● **Work to be completed**:
Beginning at the line that contains "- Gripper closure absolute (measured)", reproduce every line to the end of the material without changing any of them.

Supplied material Start Marker

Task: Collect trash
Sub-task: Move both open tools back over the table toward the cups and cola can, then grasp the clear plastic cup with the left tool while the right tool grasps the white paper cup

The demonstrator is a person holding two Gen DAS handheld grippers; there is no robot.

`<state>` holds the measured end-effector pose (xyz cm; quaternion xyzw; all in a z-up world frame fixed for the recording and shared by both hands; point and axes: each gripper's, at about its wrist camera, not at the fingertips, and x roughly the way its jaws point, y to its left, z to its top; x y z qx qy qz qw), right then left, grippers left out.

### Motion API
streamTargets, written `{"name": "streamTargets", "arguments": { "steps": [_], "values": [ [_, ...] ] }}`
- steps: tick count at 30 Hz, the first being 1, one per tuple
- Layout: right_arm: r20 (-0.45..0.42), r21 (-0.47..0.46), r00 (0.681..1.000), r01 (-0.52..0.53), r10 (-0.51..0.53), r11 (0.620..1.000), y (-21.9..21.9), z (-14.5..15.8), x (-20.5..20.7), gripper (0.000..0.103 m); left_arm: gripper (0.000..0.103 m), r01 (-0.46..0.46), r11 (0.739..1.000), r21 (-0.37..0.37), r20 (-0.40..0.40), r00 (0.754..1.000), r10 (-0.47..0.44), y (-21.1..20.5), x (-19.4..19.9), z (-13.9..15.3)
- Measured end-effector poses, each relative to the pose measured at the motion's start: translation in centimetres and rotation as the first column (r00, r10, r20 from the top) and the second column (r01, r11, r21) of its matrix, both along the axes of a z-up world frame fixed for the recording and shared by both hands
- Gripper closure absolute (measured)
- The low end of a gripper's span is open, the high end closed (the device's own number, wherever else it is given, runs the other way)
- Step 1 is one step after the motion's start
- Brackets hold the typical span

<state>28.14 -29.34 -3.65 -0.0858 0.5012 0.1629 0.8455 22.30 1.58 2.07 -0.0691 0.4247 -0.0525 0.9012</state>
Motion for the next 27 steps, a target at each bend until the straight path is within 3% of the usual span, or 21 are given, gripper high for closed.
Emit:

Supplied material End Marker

● **Completed exercise**:
- Gripper closure absolute (measured)
- The low end of a gripper's span is open, the high end closed (the device's own number, wherever else it is given, runs the other way)
- Step 1 is one step after the motion's start
- Brackets hold the typical span

<state>28.14 -29.34 -3.65 -0.0858 0.5012 0.1629 0.8455 22.30 1.58 2.07 -0.0691 0.4247 -0.0525 0.9012</state>
Motion for the next 27 steps, a target at each bend until the straight path is within 3% of the usual span, or 21 are given, gripper high for closed.
Emit:

This output is now complete.